* Task details
What you return should be the full listing, exactly as given.

============

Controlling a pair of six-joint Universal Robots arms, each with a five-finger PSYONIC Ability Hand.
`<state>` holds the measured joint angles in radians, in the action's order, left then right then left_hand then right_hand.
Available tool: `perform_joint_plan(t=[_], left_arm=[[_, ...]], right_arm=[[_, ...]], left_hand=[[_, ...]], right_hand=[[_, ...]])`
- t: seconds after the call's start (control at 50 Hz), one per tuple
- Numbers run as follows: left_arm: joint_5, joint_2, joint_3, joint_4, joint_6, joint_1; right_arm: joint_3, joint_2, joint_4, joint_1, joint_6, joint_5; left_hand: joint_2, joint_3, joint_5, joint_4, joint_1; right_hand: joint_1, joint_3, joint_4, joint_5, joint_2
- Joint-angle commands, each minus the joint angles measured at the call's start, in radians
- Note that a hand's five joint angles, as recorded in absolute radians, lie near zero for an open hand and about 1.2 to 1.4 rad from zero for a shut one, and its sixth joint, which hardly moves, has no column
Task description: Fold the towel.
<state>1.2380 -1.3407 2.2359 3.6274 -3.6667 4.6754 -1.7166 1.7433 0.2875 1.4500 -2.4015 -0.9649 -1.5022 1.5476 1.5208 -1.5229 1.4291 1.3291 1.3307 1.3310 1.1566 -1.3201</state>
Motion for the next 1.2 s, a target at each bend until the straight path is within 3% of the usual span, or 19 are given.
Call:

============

* Answer area
Controlling a pair of six-joint Universal Robots arms, each with a five-finger PSYONIC Ability Hand.
`<state>` holds the measured joint angles in radians, in the action's order, left then right then left_hand then right_hand.
Available tool: `perform_joint_plan(t=[_], left_arm=[[_, ...]], right_arm=[[_, ...]], left_hand=[[_, ...]], right_hand=[[_, ...]])`
- t: seconds after the call's start (control at 50 Hz), one per tuple
- Numbers run as follows: left_arm: joint_5, joint_2, joint_3, joint_4, joint_6, joint_1; right_arm: joint_3, joint_2, joint_4, joint_1, joint_6, joint_5; left_hand: joint_2, joint_3, joint_5, joint_4, joint_1; right_hand: joint_1, joint_3, joint_4, joint_5, joint_2
- Joint-angle commands, each minus the joint angles measured at the call's start, in radians
- Note that a hand's five joint angles, as recorded in absolute radians, lie near zero for an open hand and about 1.2 to 1.4 rad from zero for a shut one, and its sixth joint, which hardly moves, has no column
Task description: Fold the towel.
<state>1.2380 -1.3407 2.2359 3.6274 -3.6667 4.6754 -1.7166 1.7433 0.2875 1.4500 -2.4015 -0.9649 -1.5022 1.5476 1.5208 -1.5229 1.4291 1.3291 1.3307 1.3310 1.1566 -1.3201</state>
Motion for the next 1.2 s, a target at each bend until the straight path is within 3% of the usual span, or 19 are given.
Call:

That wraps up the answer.